[Stored items]
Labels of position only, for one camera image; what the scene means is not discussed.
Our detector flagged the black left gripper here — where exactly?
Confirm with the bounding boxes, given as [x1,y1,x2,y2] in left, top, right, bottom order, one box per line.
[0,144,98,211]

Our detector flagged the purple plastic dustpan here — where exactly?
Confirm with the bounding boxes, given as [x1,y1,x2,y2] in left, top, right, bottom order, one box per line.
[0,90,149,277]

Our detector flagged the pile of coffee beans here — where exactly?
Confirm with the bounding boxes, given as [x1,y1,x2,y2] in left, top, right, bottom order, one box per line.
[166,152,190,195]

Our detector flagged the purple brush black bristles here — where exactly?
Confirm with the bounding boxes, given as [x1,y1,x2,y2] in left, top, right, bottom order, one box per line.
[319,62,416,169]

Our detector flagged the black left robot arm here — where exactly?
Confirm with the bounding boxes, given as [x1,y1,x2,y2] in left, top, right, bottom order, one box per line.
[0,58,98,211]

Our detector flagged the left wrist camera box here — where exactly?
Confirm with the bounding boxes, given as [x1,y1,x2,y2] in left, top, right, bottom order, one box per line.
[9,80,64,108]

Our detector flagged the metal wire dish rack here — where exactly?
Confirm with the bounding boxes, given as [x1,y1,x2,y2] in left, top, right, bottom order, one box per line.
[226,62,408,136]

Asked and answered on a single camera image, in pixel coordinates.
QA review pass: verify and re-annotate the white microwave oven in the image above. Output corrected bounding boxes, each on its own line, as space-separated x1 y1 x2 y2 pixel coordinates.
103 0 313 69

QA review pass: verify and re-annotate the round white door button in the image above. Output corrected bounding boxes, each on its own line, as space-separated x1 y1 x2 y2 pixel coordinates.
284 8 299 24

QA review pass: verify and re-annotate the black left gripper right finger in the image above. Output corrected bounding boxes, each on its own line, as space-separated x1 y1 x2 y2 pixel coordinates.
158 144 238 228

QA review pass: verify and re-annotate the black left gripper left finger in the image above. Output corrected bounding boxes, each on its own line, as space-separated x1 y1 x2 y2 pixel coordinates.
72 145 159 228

▸ TASK INSTRUCTIONS:
For each line in the records that contains the word "camera", make a copy.

▸ SOLUTION TO THIS TASK:
Labels of position only, for one camera image; what the scene means is not discussed.
Our detector flagged the left wrist camera box here — where exactly?
Asked and answered on a single camera image, in pixel coordinates.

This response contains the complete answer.